Your goal = An exact reproduction of all the entries is what the answer must contain.

(Items from a data source)
+++

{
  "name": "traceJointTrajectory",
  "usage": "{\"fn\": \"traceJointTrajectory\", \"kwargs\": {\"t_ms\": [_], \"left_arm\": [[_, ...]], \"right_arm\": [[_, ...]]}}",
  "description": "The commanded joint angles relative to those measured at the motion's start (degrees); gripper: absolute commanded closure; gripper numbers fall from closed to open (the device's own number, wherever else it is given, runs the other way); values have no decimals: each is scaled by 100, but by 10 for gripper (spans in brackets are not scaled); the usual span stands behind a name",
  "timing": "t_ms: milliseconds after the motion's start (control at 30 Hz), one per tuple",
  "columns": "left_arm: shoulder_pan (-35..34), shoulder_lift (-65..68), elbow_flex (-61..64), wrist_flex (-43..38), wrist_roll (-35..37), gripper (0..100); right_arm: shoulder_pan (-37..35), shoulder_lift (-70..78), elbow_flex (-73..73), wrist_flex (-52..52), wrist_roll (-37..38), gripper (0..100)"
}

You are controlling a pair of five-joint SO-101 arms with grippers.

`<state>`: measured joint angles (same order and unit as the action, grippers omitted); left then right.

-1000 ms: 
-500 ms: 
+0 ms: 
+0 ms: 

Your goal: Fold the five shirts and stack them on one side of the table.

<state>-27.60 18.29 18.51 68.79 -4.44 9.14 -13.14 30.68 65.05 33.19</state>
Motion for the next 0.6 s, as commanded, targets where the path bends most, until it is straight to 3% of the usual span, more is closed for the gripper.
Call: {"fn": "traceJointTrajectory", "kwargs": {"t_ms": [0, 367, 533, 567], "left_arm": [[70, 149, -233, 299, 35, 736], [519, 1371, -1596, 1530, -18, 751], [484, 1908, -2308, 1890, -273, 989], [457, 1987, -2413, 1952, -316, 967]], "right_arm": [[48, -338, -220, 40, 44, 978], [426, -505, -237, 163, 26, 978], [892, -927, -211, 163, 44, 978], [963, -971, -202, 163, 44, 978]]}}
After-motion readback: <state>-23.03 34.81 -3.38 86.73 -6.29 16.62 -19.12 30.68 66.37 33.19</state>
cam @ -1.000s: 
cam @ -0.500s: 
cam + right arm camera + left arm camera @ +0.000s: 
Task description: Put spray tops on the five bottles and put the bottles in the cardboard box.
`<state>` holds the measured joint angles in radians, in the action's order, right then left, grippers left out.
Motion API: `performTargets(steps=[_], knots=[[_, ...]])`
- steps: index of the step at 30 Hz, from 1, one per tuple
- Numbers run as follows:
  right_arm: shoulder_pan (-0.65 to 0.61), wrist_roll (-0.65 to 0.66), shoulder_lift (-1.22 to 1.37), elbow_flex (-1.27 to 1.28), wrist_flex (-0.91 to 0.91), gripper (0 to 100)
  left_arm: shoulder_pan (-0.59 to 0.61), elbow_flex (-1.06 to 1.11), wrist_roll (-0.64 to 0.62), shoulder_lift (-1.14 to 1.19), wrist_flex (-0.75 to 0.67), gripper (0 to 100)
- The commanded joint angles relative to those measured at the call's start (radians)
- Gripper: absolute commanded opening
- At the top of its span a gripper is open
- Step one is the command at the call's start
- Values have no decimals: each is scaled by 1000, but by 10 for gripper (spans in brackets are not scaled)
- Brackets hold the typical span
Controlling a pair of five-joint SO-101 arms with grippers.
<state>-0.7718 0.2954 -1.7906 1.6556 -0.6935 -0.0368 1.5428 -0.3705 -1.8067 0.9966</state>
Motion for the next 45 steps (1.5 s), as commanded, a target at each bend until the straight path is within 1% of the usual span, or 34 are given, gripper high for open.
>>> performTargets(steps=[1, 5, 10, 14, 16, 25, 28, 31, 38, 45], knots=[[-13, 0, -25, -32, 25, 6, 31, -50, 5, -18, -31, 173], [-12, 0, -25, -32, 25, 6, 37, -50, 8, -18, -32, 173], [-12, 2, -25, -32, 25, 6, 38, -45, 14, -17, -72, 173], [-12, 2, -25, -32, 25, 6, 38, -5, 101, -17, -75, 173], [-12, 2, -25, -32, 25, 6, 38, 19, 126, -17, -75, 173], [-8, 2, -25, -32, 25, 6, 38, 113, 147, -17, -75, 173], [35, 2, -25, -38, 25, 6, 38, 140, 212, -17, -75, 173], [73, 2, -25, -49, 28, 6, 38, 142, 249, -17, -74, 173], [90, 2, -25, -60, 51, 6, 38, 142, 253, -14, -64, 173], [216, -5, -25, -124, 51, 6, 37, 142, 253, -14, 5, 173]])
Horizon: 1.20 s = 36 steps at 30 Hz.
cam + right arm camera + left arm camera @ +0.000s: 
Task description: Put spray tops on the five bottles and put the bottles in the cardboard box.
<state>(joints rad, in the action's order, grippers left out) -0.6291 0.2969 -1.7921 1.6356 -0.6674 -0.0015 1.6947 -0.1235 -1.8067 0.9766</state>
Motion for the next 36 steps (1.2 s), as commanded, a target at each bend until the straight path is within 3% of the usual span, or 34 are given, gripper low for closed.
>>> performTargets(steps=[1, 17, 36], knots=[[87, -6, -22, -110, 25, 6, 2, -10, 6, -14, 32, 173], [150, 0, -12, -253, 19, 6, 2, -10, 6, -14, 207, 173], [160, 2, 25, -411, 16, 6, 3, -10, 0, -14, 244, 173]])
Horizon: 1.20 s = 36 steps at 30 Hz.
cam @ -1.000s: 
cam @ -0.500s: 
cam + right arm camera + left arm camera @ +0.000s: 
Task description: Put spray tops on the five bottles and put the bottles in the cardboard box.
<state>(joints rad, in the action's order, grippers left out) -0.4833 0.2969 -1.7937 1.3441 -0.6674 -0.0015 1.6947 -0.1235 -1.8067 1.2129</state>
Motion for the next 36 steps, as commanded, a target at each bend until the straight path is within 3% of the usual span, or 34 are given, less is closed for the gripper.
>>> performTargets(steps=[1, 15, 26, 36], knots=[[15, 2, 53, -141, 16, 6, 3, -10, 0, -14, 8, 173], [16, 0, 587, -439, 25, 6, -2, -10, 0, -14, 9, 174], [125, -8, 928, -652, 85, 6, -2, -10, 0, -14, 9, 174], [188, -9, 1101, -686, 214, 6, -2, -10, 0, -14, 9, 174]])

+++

Result for this exercise =
{
  "name": "traceJointTrajectory",
  "usage": "{\"fn\": \"traceJointTrajectory\", \"kwargs\": {\"t_ms\": [_], \"left_arm\": [[_, ...]], \"right_arm\": [[_, ...]]}}",
  "description": "The commanded joint angles relative to those measured at the motion's start (degrees); gripper: absolute commanded closure; gripper numbers fall from closed to open (the device's own number, wherever else it is given, runs the other way); values have no decimals: each is scaled by 100, but by 10 for gripper (spans in brackets are not scaled); the usual span stands behind a name",
  "timing": "t_ms: milliseconds after the motion's start (control at 30 Hz), one per tuple",
  "columns": "left_arm: shoulder_pan (-35..34), shoulder_lift (-65..68), elbow_flex (-61..64), wrist_flex (-43..38), wrist_roll (-35..37), gripper (0..100); right_arm: shoulder_pan (-37..35), shoulder_lift (-70..78), elbow_flex (-73..73), wrist_flex (-52..52), wrist_roll (-37..38), gripper (0..100)"
}

You are controlling a pair of five-joint SO-101 arms with grippers.

`<state>`: measured joint angles (same order and unit as the action, grippers omitted); left then right.

-1000 ms: 
-500 ms: 
+0 ms: 
+0 ms: 

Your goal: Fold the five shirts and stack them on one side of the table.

<state>-27.60 18.29 18.51 68.79 -4.44 9.14 -13.14 30.68 65.05 33.19</state>
Motion for the next 0.6 s, as commanded, targets where the path bends most, until it is straight to 3% of the usual span, more is closed for the gripper.
Call: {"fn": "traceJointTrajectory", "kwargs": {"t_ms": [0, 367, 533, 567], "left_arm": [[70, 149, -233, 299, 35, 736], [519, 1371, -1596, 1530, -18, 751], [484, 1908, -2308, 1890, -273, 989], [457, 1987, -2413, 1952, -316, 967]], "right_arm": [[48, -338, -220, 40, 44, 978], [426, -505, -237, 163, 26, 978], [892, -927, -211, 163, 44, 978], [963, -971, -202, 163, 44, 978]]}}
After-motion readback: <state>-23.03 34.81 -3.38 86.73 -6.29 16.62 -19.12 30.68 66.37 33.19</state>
cam @ -1.000s: 
cam @ -0.500s: 
cam + right arm camera + left arm camera @ +0.000s: 
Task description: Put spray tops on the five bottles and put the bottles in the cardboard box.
`<state>` holds the measured joint angles in radians, in the action's order, right then left, grippers left out.
Motion API: `performTargets(steps=[_], knots=[[_, ...]])`
- steps: index of the step at 30 Hz, from 1, one per tuple
- Numbers run as follows:
  right_arm: shoulder_pan (-0.65 to 0.61), wrist_roll (-0.65 to 0.66), shoulder_lift (-1.22 to 1.37), elbow_flex (-1.27 to 1.28), wrist_flex (-0.91 to 0.91), gripper (0 to 100)
  left_arm: shoulder_pan (-0.59 to 0.61), elbow_flex (-1.06 to 1.11), wrist_roll (-0.64 to 0.62), shoulder_lift (-1.14 to 1.19), wrist_flex (-0.75 to 0.67), gripper (0 to 100)
- The commanded joint angles relative to those measured at the call's start (radians)
- Gripper: absolute commanded opening
- At the top of its span a gripper is open
- Step one is the command at the call's start
- Values have no decimals: each is scaled by 1000, but by 10 for gripper (spans in brackets are not scaled)
- Brackets hold the typical span
Controlling a pair of five-joint SO-101 arms with grippers.
<state>-0.7718 0.2954 -1.7906 1.6556 -0.6935 -0.0368 1.5428 -0.3705 -1.8067 0.9966</state>
Motion for the next 45 steps (1.5 s), as commanded, a target at each bend until the straight path is within 1% of the usual span, or 34 are given, gripper high for open.
>>> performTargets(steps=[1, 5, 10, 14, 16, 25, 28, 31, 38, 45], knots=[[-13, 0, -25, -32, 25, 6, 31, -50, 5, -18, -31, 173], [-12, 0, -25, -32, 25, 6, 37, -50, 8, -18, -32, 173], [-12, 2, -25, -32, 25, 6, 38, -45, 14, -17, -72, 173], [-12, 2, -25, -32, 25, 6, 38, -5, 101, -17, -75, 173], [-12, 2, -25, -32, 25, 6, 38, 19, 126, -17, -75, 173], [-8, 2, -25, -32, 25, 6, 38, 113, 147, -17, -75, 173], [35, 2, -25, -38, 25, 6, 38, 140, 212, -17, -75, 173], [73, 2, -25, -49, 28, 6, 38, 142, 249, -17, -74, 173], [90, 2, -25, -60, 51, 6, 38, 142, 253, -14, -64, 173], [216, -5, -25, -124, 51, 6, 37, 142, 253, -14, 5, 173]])
Horizon: 1.20 s = 36 steps at 30 Hz.
cam + right arm camera + left arm camera @ +0.000s: 
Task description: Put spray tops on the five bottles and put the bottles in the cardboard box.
<state>(joints rad, in the action's order, grippers left out) -0.6291 0.2969 -1.7921 1.6356 -0.6674 -0.0015 1.6947 -0.1235 -1.8067 0.9766</state>
Motion for the next 36 steps (1.2 s), as commanded, a target at each bend until the straight path is within 3% of the usual span, or 34 are given, gripper low for closed.
>>> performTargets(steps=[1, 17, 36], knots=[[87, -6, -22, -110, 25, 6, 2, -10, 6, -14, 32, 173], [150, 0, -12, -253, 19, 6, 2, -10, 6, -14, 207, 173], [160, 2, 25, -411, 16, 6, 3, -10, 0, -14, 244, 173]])
Horizon: 1.20 s = 36 steps at 30 Hz.
cam @ -1.000s: 
cam @ -0.500s: 
cam + right arm camera + left arm camera @ +0.000s: 
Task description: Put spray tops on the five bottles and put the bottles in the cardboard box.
<state>(joints rad, in the action's order, grippers left out) -0.4833 0.2969 -1.7937 1.3441 -0.6674 -0.0015 1.6947 -0.1235 -1.8067 1.2129</state>
Motion for the next 36 steps, as commanded, a target at each bend until the straight path is within 3% of the usual span, or 34 are given, less is closed for the gripper.
>>> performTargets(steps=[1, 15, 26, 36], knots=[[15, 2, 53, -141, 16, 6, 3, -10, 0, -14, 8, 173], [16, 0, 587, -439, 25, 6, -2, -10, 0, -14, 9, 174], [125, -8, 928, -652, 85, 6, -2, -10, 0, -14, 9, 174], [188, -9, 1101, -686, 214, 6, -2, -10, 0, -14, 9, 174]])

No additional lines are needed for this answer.